Trois physiciens américains, John Clarke, Michel H. Devoret et John M. Martinis, reçoivent le prix Nobel de physique pour avoir démontré dans les années 1980 que des effets quantiques pouvaient se manifester dans des circuits électriques de taille macroscopique. Leurs expériences pionnières avec des jonctions Josephson ont ouvert la voie aux technologies quantiques de nouvelle génération. L’Académie royale des sciences de Suède a salué lundi ces travaux qui continuent de transformer notre compréhension de la frontière entre monde quantique et monde classique.
Des particules qui traversent les murs, à l’échelle d’une main
La question peut sembler abstraite, mais elle hante les physiciens depuis près d’un siècle. Jusqu’où peut-on pousser les dimensions d’un système tout en conservant ses propriétés quantiques ? L’intuition commune voudrait que ces phénomènes étranges demeurent confinés au royaume de l’infiniment petit. Les lauréats ont réussi à démontrer que des circuits électriques suffisamment grands pour tenir dans la paume de la main pouvaient exhiber un comportement pleinement quantique.
Entre 1984 et 1985, les 3 scientifiques ont conçu une série d’expériences sophistiquées autour de circuits supraconducteurs, ces matériaux capables de transporter un courant électrique sans la moindre résistance. Leur installation reposait sur ce qu’on appelle une jonction Josephson, deux composants supraconducteurs séparés par une mince couche isolante. En ajustant minutieusement tous les paramètres de leur montage, ils ont pu observer et contrôler les phénomènes qui émergeaient lorsqu’un courant traversait le circuit.
Un système macroscopique qui se comporte comme une seule particule
L’exploit réside dans ce que les chercheurs ont réussi à créer. Un ensemble de particules chargées circulant dans le supraconducteur qui se comportait collectivement comme une particule unique remplissant l’intégralité du circuit. Ce système macroscopique se trouvait initialement dans un état où le courant circulait sans tension électrique, prisonnier de cet état comme derrière une barrière infranchissable. Pourtant, le système parvenait à s’échapper de cet état de tension nulle par effet tunnel, ce processus quantique qui permet à une particule de traverser un obstacle qu’elle ne devrait pas pouvoir franchir !
La Royal Swedish Academy of Sciences, dans son communiqué, souligne que les lauréats ont également démontré que ce système suivait fidèlement les prédictions de la mécanique quantique en exhibant une quantification.

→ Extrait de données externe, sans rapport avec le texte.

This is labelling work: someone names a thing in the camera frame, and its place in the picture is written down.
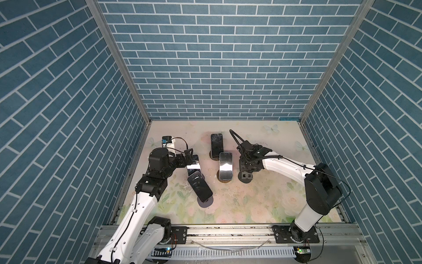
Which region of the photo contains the shiny phone stand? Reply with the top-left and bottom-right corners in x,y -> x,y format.
219,152 -> 233,177
186,155 -> 201,176

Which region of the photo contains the grey phone stand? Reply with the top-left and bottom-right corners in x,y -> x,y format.
197,196 -> 214,208
238,171 -> 253,184

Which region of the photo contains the black phone stand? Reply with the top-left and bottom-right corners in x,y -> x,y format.
211,133 -> 224,153
187,171 -> 213,203

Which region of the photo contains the black phone back stand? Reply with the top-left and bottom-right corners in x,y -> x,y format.
211,133 -> 224,153

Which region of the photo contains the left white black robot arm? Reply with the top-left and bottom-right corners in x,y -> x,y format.
85,147 -> 193,264

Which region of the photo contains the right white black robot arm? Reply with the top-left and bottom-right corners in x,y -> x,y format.
237,145 -> 343,243

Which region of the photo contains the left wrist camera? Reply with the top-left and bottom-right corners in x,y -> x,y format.
162,136 -> 175,148

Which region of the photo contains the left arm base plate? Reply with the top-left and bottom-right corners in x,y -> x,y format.
159,226 -> 189,245

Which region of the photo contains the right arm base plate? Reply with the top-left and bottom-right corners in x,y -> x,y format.
271,223 -> 320,244

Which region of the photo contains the white slotted cable duct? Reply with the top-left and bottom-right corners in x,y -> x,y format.
147,246 -> 296,261

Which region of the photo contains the aluminium mounting rail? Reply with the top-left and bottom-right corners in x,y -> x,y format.
88,223 -> 373,246

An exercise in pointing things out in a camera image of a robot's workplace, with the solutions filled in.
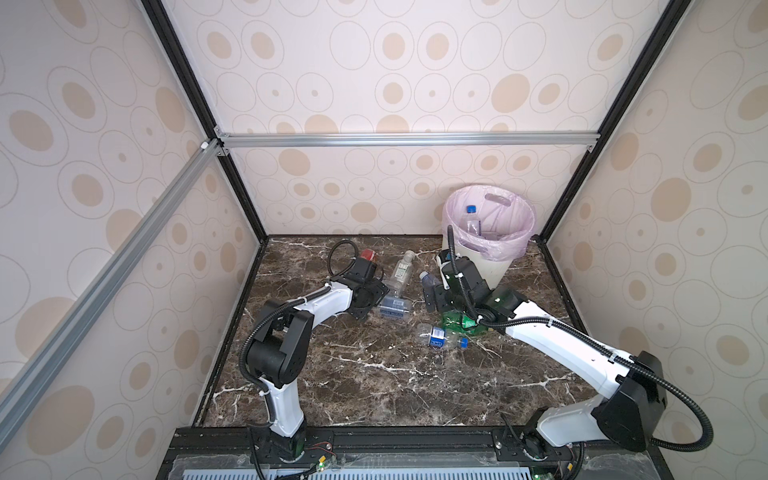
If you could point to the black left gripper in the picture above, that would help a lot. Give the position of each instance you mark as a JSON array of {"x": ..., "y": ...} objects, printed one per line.
[{"x": 378, "y": 291}]

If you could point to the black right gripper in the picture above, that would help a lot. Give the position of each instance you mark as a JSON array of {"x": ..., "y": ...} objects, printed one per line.
[{"x": 437, "y": 292}]

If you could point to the clear bottle pale blue label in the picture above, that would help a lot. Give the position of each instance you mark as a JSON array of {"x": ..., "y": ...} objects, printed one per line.
[{"x": 395, "y": 308}]

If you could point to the clear bottle pink red label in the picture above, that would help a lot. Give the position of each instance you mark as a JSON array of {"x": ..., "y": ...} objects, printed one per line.
[{"x": 472, "y": 222}]

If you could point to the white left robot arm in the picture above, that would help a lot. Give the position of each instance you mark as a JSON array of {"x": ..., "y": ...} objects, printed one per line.
[{"x": 275, "y": 352}]

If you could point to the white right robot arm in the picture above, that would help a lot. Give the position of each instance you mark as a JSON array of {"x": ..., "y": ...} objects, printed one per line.
[{"x": 629, "y": 401}]

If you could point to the white waste bin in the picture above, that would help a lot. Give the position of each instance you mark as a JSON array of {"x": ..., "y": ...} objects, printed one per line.
[{"x": 491, "y": 271}]

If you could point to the pink bin liner bag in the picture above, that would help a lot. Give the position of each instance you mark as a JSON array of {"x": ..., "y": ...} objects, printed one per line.
[{"x": 507, "y": 220}]

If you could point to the green bottle yellow cap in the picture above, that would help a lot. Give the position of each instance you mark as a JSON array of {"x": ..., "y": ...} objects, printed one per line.
[{"x": 460, "y": 323}]

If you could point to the clear bottle purple tint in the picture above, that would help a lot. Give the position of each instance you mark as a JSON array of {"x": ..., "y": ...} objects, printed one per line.
[{"x": 429, "y": 280}]

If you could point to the clear bottle green white label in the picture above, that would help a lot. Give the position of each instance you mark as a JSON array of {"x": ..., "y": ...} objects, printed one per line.
[{"x": 402, "y": 273}]

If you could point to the small crushed bottle blue cap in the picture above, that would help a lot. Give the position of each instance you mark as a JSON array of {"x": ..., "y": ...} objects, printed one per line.
[{"x": 439, "y": 338}]

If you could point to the horizontal aluminium rail back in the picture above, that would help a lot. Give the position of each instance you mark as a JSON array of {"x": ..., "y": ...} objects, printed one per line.
[{"x": 427, "y": 139}]

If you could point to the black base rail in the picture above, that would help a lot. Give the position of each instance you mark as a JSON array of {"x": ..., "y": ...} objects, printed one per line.
[{"x": 393, "y": 453}]

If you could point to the aluminium rail left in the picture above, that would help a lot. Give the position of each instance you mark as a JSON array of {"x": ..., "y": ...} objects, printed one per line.
[{"x": 39, "y": 372}]

Il n’absorbait ou n’émettait que des quantités spécifiques et discrètes d’énergie, signature caractéristique du monde quantique. « Il est merveilleux de célébrer comment la mécanique quantique centenaire continue à offrir de nouvelles surprises. C’est aussi extrêmement utile, car la mécanique quantique est le fondement de toute la technologie numérique », a déclaré Olle Eriksson, président du Comité Nobel pour la physique.
Des applications qui façonnent déjà notre quotidien
Les implications de ces travaux dépassent largement le cadre théorique. Les transistors qui peuplent les microprocesseurs de nos ordinateurs constituent déjà un exemple de technologie quantique établie qui nous entoure au quotidien. Mais selon le Comité Nobel, ce prix ouvre surtout des perspectives pour le développement de technologies quantiques de prochaine génération comme la cryptographie quantique pour des communications inviolables, les ordinateurs quantiques aux capacités de calcul révolutionnaires, et les capteurs quantiques d’une sensibilité inégalée .
Les trois lauréats partagent un parcours ancré dans les grandes universités américaines. John Clarke, né en 1942 à Cambridge au Royaume-Uni et diplômé de l’université de Cambridge en 1968, est professeur à l’université de Californie à Berkeley. Michel H. Devoret, parisien d’origine né en 1953, a obtenu son doctorat à l’université Paris-Sud en 1982 et enseigne à Yale University et à l’université de Californie à Santa Barbara. John M. Martinis, né en 1958 et titulaire d’un doctorat de Berkeley en 1987, est également professeur à l’université de Californie à Santa Barbara. Ils se partageront équitablement le montant du prix, soit 11 millions de couronnes suédoises, précise le communiqué .
Une fenêtre vers l’infiniment grand quantique
Ces expériences menées il y a quatre décennies sur de minuscules puces électroniques ont posé les jalons conceptuels et techniques qui permettent aux chercheurs de nos jours de manipuler des états quantiques à des échelles toujours plus grandes, repoussant sans cesse la frontière entre le microscopique et le macroscopique. L’attribution de ce Nobel rappelle que certaines découvertes fondamentales mettent parfois plusieurs décennies avant de révéler pleinement leur potentiel technologique et leur portée scientifique.